Among the themes is that of interconnectedness: "life and death, tenderness and violence, everyday existence and the spectacular spirituality inherent in nature are one and the same". The setting cycles through alternating the "24-hour day and perpetual night" of the high arctic. Like her last album, Retribution, the theme of rape is prevalent throughout the work: "the rape of women, of children, of traditional lands, the shame brought on Indigenous people by these assaults, by the residential school system...lost languages, grinding poverty, generational trauma."

==Publication and reception==
Split Tooth was published by Penguin Books imprint Viking Press and released on September 25, 2018. An excerpt was published in The Walrus and it charted for several weeks on The Globe and Mails Canadian fiction bestseller list. It was awarded an Indigenous Voices Award, longlisted for the 2018 Giller Prize, the 2019 Sunburst Award and nominated for the Amazon.ca First Novel Award while the author was shortlisted for the Kobo Emerging Writer Prize and the book designer Jennifer Griffiths was given to the Alcuin Society Award for Excellence in Book Design in Canada. At the same time, an audiobook version voiced by Tagaq was released and nominated for an Audie Award| and a version translated into French by Sophie Voillot was published by Alto, titled Croc Fendu, and longlisted for the Prix des libraires du Québec.

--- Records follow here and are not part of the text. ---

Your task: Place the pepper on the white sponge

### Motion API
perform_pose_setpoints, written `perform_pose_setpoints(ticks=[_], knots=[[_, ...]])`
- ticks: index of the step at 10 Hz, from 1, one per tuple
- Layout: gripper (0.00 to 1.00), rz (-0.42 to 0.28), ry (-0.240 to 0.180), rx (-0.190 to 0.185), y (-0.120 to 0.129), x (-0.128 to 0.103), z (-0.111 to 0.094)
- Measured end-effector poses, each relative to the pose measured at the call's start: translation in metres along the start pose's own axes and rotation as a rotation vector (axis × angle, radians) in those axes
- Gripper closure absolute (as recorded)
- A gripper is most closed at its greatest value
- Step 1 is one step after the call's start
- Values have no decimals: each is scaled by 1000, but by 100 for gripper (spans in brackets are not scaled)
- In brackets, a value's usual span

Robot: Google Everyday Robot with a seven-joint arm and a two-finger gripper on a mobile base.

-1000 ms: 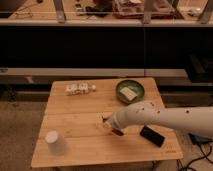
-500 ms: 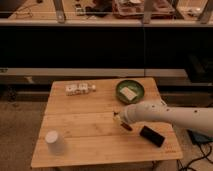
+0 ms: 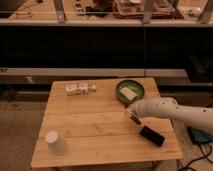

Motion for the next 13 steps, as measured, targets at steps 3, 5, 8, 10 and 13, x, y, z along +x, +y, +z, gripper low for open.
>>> perform_pose_setpoints(ticks=[3, 5, 8, 10, 13], knots=[[99, 39, 37, -52, 39, 8, 1], [99, 53, 71, -68, 54, 20, 1], [99, 53, 71, -67, 53, 20, 1], [99, 55, 72, -69, 55, 20, 1], [99, 39, 121, -73, 71, 49, 17]])
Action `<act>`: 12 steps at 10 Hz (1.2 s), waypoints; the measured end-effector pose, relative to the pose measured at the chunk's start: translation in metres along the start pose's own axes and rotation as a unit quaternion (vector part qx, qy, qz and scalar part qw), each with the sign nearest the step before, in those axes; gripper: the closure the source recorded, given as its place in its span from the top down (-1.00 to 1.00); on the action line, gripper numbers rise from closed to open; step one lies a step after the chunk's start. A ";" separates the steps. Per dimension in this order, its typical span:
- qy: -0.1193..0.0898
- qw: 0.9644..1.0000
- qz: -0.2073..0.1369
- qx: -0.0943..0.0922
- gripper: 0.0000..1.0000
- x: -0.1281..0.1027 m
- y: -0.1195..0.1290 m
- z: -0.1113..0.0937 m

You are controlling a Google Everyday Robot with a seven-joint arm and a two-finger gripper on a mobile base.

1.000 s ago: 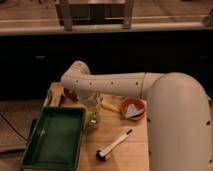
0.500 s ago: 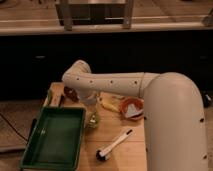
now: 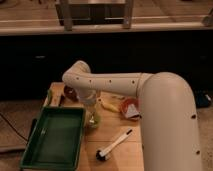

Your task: Place fork in plastic cup

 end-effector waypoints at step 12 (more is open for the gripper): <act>-0.035 0.999 0.010 0.004 0.60 0.009 -0.002 0.006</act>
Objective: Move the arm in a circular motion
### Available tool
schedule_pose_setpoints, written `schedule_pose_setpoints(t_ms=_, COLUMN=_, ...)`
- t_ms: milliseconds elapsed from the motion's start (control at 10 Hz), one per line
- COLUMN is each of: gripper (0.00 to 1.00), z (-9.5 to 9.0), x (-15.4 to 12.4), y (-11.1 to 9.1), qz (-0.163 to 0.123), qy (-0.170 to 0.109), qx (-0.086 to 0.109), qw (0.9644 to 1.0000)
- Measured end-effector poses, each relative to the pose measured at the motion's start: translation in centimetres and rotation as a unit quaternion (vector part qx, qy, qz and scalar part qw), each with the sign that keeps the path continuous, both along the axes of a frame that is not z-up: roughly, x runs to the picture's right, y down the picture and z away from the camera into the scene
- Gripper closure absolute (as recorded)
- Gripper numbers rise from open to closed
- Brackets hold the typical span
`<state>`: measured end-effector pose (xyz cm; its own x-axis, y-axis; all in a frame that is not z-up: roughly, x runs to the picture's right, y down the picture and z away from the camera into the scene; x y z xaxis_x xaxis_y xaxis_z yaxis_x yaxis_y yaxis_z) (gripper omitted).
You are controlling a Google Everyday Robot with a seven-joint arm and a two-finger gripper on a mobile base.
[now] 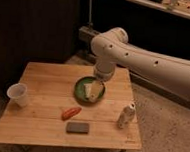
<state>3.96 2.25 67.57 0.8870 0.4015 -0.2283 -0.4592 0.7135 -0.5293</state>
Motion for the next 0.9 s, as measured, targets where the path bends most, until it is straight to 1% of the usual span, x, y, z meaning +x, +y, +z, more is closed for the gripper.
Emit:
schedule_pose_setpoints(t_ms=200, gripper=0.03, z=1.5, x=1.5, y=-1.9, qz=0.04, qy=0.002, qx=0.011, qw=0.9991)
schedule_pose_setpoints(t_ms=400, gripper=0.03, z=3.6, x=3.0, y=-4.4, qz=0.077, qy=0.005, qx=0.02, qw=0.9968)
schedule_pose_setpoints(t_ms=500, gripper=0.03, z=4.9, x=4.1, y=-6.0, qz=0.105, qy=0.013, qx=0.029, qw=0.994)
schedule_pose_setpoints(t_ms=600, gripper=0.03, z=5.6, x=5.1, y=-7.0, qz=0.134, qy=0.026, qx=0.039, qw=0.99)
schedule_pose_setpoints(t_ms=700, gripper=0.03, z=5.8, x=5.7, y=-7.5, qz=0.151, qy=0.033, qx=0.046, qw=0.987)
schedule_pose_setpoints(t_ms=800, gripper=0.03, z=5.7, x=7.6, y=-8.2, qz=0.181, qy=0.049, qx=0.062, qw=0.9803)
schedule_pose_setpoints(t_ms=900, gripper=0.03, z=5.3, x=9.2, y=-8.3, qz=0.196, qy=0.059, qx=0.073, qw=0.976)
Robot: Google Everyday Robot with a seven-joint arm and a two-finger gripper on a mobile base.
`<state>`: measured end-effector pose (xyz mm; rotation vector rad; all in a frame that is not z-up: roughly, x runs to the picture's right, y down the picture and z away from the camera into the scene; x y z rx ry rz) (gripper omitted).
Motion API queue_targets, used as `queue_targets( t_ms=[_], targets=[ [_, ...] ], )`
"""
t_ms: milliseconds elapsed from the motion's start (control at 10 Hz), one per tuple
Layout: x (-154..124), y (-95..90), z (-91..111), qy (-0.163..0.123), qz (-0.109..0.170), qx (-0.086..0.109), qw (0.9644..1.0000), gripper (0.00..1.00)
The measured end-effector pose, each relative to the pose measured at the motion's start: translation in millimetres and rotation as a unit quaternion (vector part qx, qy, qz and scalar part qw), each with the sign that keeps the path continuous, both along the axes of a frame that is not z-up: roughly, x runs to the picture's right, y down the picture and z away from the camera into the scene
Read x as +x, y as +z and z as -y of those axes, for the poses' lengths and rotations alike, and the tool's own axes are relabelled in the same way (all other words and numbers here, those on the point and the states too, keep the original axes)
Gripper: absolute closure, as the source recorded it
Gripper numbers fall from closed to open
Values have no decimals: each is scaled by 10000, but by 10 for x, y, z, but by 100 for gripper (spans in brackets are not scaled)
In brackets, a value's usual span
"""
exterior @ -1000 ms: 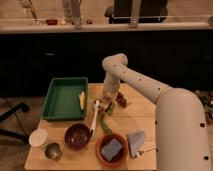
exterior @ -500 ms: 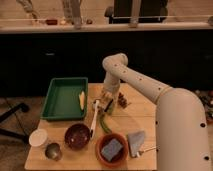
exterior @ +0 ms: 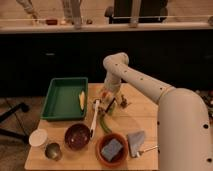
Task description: Place eraser in plastic cup
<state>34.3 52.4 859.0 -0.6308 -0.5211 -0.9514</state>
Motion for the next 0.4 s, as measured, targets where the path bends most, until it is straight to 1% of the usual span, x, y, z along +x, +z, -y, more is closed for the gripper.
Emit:
queue_targets(
  t_ms=[400],
  targets=[
    [98, -99, 65, 71, -77, 64, 9999, 20]
  ],
)
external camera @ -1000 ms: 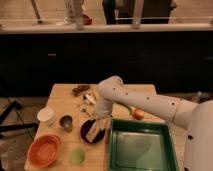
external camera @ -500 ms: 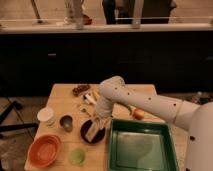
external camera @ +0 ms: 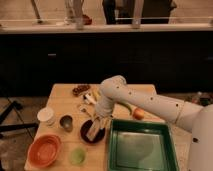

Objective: Place eraser in plastic cup

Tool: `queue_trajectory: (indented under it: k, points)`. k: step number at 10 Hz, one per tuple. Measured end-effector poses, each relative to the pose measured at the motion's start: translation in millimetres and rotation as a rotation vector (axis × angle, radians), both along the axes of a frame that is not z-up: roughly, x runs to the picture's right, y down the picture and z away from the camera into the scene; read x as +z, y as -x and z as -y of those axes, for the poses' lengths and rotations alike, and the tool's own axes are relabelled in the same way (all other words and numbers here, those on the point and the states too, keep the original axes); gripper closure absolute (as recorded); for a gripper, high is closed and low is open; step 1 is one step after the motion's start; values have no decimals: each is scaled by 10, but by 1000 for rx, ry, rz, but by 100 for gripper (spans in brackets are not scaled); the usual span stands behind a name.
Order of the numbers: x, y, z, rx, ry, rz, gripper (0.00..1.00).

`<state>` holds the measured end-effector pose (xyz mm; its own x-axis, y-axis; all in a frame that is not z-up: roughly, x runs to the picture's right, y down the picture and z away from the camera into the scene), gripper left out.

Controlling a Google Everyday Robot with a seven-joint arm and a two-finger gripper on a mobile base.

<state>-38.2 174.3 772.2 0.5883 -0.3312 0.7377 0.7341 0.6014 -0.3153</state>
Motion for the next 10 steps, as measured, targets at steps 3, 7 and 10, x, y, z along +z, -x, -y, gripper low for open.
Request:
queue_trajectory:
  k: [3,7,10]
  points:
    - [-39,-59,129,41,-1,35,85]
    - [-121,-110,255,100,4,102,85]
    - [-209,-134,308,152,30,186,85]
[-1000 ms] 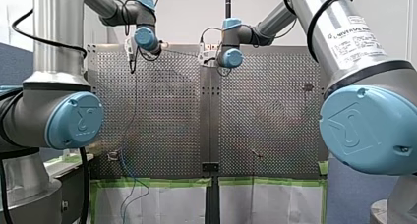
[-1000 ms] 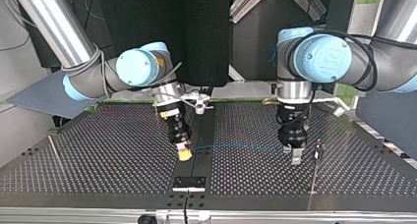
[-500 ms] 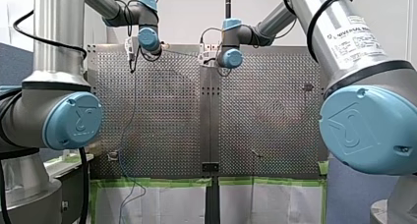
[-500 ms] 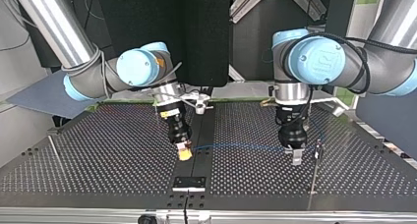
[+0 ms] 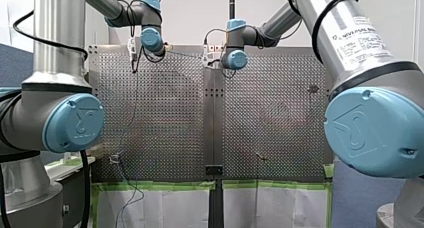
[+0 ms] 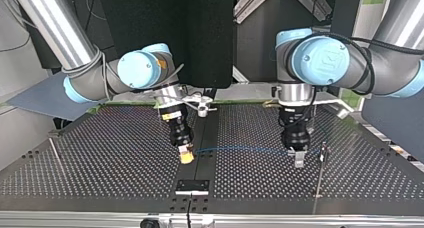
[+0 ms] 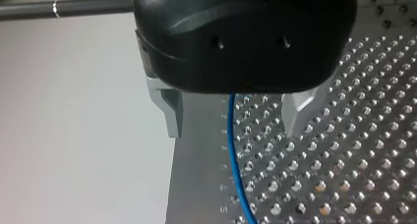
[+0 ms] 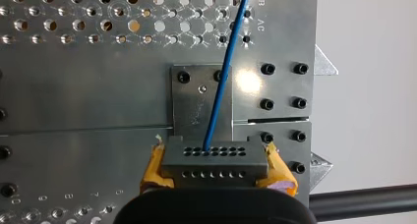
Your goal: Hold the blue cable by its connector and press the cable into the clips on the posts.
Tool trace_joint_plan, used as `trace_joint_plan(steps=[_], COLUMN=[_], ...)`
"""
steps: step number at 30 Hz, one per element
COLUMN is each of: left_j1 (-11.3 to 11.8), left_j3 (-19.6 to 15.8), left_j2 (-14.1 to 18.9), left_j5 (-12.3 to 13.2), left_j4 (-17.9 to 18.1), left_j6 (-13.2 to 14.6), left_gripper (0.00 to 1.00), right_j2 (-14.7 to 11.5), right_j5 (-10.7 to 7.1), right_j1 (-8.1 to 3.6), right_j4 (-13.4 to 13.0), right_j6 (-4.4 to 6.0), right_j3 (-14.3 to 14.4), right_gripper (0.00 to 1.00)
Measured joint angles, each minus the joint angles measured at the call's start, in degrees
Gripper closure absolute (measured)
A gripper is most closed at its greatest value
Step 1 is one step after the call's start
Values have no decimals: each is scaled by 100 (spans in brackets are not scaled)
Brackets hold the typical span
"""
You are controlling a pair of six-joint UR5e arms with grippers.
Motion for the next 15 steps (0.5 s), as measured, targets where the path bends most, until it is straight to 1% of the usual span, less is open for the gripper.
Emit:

The review in the Quill & Quire stated "Like a smirking teenager, Split Tooth blithely gives typical literary expectations the finger, daring us to see and experience narrative as chaotic, emotional, and deeply instinctive. And it succeeds." The review in the Winnipeg Free Press concluded that the book's "triumph" is describing a real life that "overflows with the supernatural, the unexplained, the unknown". In La Presse, the reviewer wrote "Tanya, she likes the right words, the precise, the poetic." Another reviewer stated "This is definitely a work to admire for how the author has told the story and what it has to offer, rather than one to enjoy." Quill & Quire editor, Sue Carter, writing in the Toronto Star, noted that Split Tooth, along with Cherie Dimaline's The Marrow Thieves also released in 2018, shows that there is now "a broad demand for Indigenous-authored books."